Nike did not immediately return a call for comment regarding the mascot protest.
Supporters of the logo say it’s not racist and should be respected because it is part of the team’s history.
The group’s effort is part of a larger national debate over use of Native American names and logos in sports — imagery that many consider offensive.
Hundreds of high school and college teams across the country have done away with their Native American nicknames. But many others have steadfastly held to their mascots and logos, prompting continuing protests.
Lawmakers in Oregon this year eased up on a ban on Native American mascots, opening the door for some schools to keep them.

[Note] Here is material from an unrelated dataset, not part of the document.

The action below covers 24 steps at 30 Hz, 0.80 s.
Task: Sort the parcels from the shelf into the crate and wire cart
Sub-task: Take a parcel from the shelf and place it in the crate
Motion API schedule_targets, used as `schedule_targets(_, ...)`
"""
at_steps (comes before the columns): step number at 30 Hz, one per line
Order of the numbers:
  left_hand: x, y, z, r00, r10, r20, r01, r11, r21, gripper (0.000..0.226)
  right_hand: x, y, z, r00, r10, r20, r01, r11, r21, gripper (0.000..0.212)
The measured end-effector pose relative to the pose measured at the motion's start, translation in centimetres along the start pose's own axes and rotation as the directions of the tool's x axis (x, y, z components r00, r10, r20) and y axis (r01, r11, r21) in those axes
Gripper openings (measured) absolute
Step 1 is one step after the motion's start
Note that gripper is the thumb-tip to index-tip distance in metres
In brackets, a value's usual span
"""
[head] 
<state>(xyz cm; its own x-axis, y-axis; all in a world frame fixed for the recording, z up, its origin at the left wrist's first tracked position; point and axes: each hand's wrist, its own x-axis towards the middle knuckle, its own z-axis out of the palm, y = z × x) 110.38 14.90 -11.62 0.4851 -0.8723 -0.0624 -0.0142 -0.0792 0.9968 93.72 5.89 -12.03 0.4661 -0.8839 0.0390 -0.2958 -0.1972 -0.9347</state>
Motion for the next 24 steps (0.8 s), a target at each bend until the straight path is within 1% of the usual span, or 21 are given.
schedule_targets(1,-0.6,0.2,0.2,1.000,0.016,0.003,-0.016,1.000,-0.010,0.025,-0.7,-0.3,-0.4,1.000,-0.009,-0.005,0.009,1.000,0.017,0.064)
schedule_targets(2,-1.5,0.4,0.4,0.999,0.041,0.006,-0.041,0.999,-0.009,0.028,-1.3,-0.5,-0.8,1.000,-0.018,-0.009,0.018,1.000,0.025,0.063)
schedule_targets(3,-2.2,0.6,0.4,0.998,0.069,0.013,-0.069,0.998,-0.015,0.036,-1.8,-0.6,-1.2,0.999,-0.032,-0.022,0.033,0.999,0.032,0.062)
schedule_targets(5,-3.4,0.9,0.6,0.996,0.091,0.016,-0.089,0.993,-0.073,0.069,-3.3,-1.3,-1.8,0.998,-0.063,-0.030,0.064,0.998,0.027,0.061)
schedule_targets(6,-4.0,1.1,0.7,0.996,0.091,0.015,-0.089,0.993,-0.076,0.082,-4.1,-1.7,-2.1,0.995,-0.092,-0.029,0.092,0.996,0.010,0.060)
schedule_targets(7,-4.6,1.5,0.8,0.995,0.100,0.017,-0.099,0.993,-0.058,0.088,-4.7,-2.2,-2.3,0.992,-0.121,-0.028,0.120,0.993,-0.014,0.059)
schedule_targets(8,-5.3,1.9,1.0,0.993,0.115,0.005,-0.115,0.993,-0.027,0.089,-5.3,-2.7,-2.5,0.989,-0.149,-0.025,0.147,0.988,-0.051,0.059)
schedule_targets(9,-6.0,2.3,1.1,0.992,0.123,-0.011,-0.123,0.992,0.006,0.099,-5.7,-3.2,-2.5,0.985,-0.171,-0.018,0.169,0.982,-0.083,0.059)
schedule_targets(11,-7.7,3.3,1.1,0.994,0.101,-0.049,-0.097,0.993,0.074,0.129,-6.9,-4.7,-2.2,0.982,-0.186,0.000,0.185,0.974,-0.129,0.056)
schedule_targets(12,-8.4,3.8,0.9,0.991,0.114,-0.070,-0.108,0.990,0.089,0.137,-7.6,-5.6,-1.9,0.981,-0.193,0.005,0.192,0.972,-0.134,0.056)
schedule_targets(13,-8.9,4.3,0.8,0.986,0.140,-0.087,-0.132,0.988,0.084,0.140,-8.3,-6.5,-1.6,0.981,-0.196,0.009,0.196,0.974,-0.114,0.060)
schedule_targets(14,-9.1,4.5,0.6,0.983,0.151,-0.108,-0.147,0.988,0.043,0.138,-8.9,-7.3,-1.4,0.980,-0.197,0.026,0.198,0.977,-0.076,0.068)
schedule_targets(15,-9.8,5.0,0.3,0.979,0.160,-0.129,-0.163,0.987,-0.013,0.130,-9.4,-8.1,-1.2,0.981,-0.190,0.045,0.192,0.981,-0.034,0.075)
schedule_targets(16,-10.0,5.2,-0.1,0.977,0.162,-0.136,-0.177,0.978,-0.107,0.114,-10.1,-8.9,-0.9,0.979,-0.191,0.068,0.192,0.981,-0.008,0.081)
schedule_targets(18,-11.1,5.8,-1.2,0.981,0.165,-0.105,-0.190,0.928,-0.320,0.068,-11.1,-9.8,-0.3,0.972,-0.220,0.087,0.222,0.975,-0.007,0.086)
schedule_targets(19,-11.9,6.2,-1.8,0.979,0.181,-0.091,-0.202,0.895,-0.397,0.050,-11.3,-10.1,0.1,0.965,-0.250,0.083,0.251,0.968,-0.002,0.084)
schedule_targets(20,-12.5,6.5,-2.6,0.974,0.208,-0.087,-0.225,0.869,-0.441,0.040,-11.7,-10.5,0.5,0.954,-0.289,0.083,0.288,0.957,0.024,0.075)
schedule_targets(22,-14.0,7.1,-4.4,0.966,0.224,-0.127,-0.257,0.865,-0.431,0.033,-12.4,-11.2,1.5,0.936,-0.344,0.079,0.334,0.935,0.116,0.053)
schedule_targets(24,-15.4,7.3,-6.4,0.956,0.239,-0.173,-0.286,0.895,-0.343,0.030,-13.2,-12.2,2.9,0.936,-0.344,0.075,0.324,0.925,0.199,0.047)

Native Americans have been protesting Chief Wahoo for years.
In January, the Cleveland Indians made the Chief Wahoo logo less visible and gave more prominence to the block letter “C’’ for Cleveland, though the team denied it was demoting Wahoo. There were no changes to the uniforms, with Wahoo’s face remaining on the team’s home cap and on the sleeve of all the team’s jerseys — and opponents say they want the caricature completely gone.
Keeler’s group is going around the team owners and targeting companies that produce teams’ gear, starting with Nike.
Nike also runs a fund that promotes Native American sports and recreation programs, paid for by the sale of footwear designed specifically for and with the help of the Native American community.
But Eradicating Offensive Native Mascotry says it wants Nike to be more consistent with its commitment to diversity. In addition to Chief Wahoo products, the company sells branded merchandise for the Washington Redskins football team and for Florida State University, both of which use Native American imagery.
Keeler, who was born in Cleveland but moved to Oregon as a preschooler, said her parents participated in marches to protest the Chief Wahoo logo. She co-founded Eradicating Offensive Native Mascotry six months ago during football season, to help in the campaign to pressure the NFL’s Washington Redskins to change the nickname because it is offensive to Native Americans.
Native mascots and logos such as Chief Wahoo lead to skewed perception and bad judgment about contemporary Native Americans, who are multiracial and hail from tribes that have unique histories and laws, Keeler said.
“It hinders people’s ability to see Native Americans as human beings, to know our diverse cultures and our issues,” Keeler said. “All people see is the stereotype of Indians with feathers. It makes it more difficult to accept tribes as they are today and prevents people from getting to know us.”
Studies have shown that Indian mascots and logos have a negative impact on the self-esteem of American Indian children, and the American Psychological Association has called for the retirement of all Native-themed imagery.
“We want to finally make red face unacceptable, the way black and yellow faces are unacceptable,” Keeler said.
Jordan Wilhelms, a Cleveland Indians fan who grew up in Cleveland and now lives in Portland, said some people rationalize keeping the logo, because they have become desensitized by wearing it all their life.
“I grew up with it, wearing it, going to games. But as an adult, it’s easier to see that it’s largely stupid and irresponsible to have an officially sanctioned logo that’s beyond offensive,” Wilhelms said. “It’s an inherently racist logo. I think the team should get rid of it.”